I've yet to try it with FASM or NASM. I suspect I'll run into some
memory problems (this has been a problem in the past, but as Tomasz
is working on speeding up FASM for large projects, it may be time to
do this again). Not even going to try it with RosAsm - RosAsm crashed
with a much simpler equates file in the past, so I'm assuming that any
work put into generating a RosAsm version would be a waste of time.
I'm also going to try out Gas before too much longer.

HLA v2.0 benchmarks will have to wait until HLA v2.0 can handle
static declarations.

Keep in mind that this benchmark does not test out the complete facilities
of an assembler. It only tests the symbol table handling routines which
are usually among the slowest portions of a typical assembler when working
with large projects.
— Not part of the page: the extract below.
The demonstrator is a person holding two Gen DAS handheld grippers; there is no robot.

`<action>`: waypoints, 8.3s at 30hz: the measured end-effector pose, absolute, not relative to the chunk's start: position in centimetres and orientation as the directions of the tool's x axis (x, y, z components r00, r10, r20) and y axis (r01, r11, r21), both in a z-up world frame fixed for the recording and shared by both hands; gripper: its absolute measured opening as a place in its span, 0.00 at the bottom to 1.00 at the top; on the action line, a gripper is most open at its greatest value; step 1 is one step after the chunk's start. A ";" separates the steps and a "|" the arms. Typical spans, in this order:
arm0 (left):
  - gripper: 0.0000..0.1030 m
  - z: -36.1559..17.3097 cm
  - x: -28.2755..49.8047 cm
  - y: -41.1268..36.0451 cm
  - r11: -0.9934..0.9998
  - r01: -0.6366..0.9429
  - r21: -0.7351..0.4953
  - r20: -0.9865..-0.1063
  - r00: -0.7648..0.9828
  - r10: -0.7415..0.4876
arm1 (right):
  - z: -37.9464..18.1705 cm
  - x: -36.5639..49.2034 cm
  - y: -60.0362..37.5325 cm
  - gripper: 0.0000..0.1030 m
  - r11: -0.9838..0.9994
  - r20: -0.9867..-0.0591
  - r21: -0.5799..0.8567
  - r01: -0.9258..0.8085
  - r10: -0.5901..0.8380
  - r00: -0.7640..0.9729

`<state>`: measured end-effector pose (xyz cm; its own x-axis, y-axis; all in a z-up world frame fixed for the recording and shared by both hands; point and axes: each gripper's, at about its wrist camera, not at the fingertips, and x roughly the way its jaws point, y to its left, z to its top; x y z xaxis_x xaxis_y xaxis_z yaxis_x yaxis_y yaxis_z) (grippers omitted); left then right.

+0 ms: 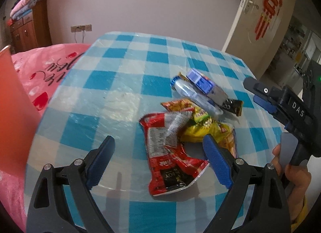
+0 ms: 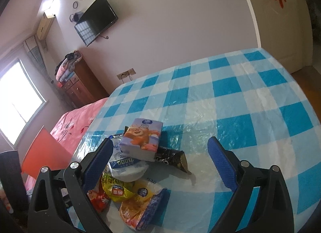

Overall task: Collect trash
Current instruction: 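Grasp the red chip wrapper with the left gripper while the right grasps the tissue pack, then carry wrapper and tissue pack over the orange bucket and release both, then move both tools back to the table toward the remaining wrappers and bottle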

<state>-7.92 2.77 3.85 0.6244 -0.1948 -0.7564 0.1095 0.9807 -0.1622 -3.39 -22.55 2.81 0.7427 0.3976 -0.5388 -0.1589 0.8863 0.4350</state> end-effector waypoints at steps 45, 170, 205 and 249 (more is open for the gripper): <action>0.38 0.9 -6.8 3.0 0.954 0.123 -0.272 -0.745 0.600 -0.290 | 0.7 2.5 -17.3 0.78 0.881 -0.653 0.417 -0.222 0.461 0.601; 0.87 14.7 -17.5 27.9 0.930 -0.207 -0.303 -0.277 0.953 0.122 | 10.6 -8.4 2.0 0.91 0.812 -0.495 0.191 -0.551 0.565 0.660; 0.87 11.4 -15.9 13.6 0.996 0.000 -0.093 -0.480 0.876 -0.045 | 6.6 -11.2 -11.1 0.95 0.897 -0.395 0.185 -0.401 0.441 0.806; 0.86 4.1 -6.5 -2.7 0.970 0.178 -0.164 -0.746 0.621 -0.240 | 1.1 -5.3 -27.7 0.95 0.852 -0.501 0.505 -0.140 0.422 0.756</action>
<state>-6.47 -2.71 4.09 0.6207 -0.2397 -0.7465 0.1779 0.9703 -0.1637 -5.33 -27.72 1.13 0.7557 0.4216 -0.5012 -0.1403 0.8517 0.5049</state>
No doubt, other benchmark files will appear in the
near future.

The nice thing about this benchmark program is that it's fairly easy to add
support for most any (normal) assembler. Generally, it only takes a single
procedure call to emit a file for a new assembler.
Cheers,
Randy Hyde

// Assembler Benchmark Generator

program asmBenchGen;
#include( "stdlib.hhf" )

const
    numNames := 50000;
    hlaFN := "hlaBM.hla";
    masmFN := "masmBM.asm";
    fasmFN := "fasmBM.asm";
    nasmFN := "nasmBM.asm";
    rosAsmFN := "rosAsmBM.asm";
    gasFM := "gasBM.asm";

static
    tempName :str.strvar( 256 );
    NamesInUse :table;
    names :string[numNames];
    equateVals :dword[numNames];
    randomIndex :dword[numNames];
    outputHex :boolean[numNames];

readonly
    idChars :byte; @nostorage;
                byte "_abcdefghijklmnopqrstuvwxyz0123456789";

    procedure randomID( s:string );
    const
        strEBX :text := "(type str.strRec [ebx])";
    begin randomID;

        push( eax );
        push( ebx );
        push( ecx );
        push( edx );

        // Get pointer to string data:

        mov( s, ebx );

        // Create a random length for this identifier:

        rand.urange( 2,16 );
        mov( eax, strEBX.length );

        mov( eax, ecx ); // Save length for use in generating chars

        // All ids must have at least one underscore in them to
        // avoid conflicts with reserved words. We want to randomly
        // select the position of that underscore:

        rand.urange( 0, dec( eax ) );
        mov( eax, edx );

        // Okay, generate the string:

        while( ecx > 0 ) do

            dec( ecx );
            if( ecx = edx ) then

                mov( '_', strEBX.strData[ecx] );

            else

                rand.urange( 0, 36 );
                mov( idChars[eax], al );
                mov( al, strEBX.strData[ecx] );

            endif;

        endwhile;

        // The first character in the string must be alphabetic or "_"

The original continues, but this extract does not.